##### Data records

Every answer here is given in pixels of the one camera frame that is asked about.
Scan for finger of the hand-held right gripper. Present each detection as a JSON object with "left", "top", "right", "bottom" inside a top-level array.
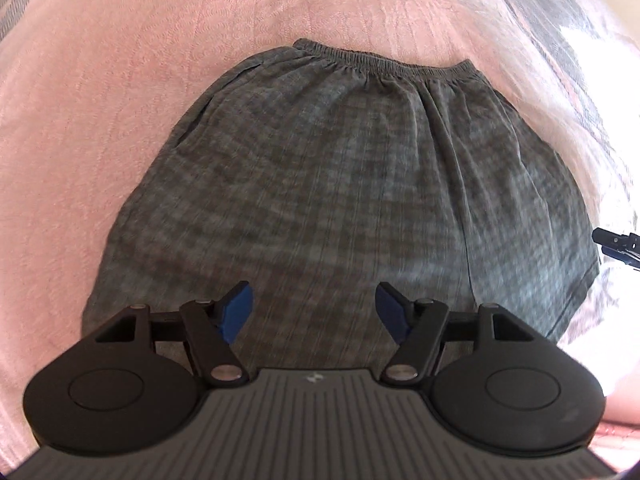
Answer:
[
  {"left": 592, "top": 228, "right": 640, "bottom": 250},
  {"left": 602, "top": 249, "right": 640, "bottom": 272}
]

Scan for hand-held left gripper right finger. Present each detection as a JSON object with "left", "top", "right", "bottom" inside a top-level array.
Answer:
[{"left": 375, "top": 282, "right": 538, "bottom": 386}]

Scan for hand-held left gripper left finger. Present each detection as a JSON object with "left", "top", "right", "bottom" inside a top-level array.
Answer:
[{"left": 95, "top": 281, "right": 253, "bottom": 387}]

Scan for grey checked shorts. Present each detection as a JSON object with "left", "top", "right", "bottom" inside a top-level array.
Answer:
[{"left": 80, "top": 37, "right": 601, "bottom": 371}]

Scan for pink fleece blanket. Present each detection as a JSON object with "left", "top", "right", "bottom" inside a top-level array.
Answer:
[{"left": 0, "top": 0, "right": 640, "bottom": 461}]

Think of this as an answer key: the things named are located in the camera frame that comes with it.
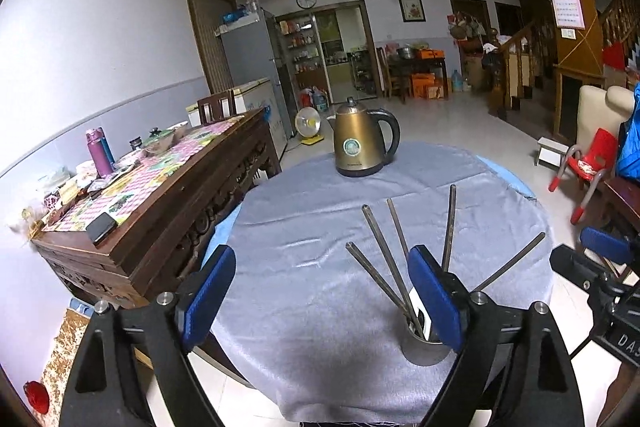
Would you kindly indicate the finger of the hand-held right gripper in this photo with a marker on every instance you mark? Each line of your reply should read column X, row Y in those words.
column 605, row 244
column 580, row 267

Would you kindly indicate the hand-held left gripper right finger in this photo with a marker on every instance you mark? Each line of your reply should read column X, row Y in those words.
column 435, row 302

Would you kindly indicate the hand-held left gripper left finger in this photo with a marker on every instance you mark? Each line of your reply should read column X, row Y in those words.
column 210, row 297

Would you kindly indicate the metal utensil holder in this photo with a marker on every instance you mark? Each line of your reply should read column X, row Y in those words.
column 425, row 354

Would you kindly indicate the dark chopstick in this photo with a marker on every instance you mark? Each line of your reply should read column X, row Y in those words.
column 385, row 252
column 510, row 262
column 449, row 227
column 398, row 227
column 377, row 279

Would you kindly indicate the person's right forearm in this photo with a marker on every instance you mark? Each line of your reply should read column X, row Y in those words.
column 622, row 397

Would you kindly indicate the carved wooden sideboard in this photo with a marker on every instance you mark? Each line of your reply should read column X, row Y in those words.
column 190, row 217

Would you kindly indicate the red child chair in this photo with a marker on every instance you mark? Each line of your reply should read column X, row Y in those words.
column 592, row 162

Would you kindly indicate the blue bag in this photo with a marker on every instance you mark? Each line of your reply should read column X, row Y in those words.
column 631, row 147

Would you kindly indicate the white step stool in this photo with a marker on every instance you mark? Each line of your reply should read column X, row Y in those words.
column 551, row 152

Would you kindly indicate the blue tablecloth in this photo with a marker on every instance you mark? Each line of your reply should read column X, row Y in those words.
column 505, row 177

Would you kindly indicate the grey tablecloth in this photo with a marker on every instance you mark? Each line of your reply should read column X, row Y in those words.
column 310, row 232

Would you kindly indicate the beige armchair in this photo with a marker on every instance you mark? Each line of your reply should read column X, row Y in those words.
column 597, row 117

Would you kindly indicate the black phone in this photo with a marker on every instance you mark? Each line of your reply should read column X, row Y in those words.
column 101, row 228

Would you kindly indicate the patterned table mat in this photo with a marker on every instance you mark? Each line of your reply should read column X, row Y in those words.
column 150, row 172

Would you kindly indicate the yellow patterned rug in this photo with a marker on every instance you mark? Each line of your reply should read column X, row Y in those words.
column 65, row 357

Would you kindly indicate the pot with glass lid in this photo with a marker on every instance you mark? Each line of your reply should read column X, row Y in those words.
column 157, row 141

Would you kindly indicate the metal bowl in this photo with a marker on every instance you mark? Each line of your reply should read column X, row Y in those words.
column 178, row 131

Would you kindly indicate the gold electric kettle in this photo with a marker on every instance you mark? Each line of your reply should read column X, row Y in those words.
column 357, row 142

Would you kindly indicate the pink bottle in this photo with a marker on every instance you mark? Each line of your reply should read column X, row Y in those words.
column 100, row 157

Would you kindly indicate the clear snack bags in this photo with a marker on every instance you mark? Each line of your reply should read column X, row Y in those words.
column 55, row 192

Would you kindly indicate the red hanging decoration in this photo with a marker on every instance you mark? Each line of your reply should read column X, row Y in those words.
column 615, row 57

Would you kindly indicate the round fan heater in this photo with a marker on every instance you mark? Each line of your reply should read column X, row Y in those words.
column 307, row 124

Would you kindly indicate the red round object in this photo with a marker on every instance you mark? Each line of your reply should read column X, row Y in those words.
column 36, row 397

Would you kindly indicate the white chest freezer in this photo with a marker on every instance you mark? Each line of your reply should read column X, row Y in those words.
column 260, row 102

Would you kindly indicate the wooden stair railing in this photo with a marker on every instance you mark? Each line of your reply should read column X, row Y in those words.
column 515, row 62

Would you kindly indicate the orange cardboard box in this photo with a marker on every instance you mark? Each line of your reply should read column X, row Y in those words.
column 425, row 86

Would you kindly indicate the large water jug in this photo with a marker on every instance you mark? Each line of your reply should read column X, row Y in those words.
column 458, row 82

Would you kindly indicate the blue plastic bottle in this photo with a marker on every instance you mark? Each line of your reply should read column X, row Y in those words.
column 321, row 101

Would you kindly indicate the dark wooden table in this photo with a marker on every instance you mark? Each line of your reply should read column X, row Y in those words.
column 420, row 64

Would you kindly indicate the flat orange box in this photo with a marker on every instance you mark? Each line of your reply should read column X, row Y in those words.
column 431, row 54

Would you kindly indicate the grey fridge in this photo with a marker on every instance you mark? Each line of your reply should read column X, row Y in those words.
column 250, row 52

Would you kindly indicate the metal basin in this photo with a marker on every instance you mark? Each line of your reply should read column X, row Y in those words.
column 405, row 53

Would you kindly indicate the kitchen shelf cabinet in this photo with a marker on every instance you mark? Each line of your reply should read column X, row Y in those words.
column 305, row 52

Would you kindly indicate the wooden door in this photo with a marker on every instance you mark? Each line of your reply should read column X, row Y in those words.
column 210, row 32

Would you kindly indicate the framed picture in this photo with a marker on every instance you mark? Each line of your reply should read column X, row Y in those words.
column 411, row 9

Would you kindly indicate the white light switch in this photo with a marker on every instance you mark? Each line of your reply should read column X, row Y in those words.
column 567, row 33

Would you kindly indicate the round wall clock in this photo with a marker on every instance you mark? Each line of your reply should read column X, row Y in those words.
column 306, row 0

##########

Where a line of the records has the string "camera", copy that line.

Every answer here is given in pixels of the one camera frame that is asked about.
Think of this as an answer key: the things named are located in the camera frame that comes with it.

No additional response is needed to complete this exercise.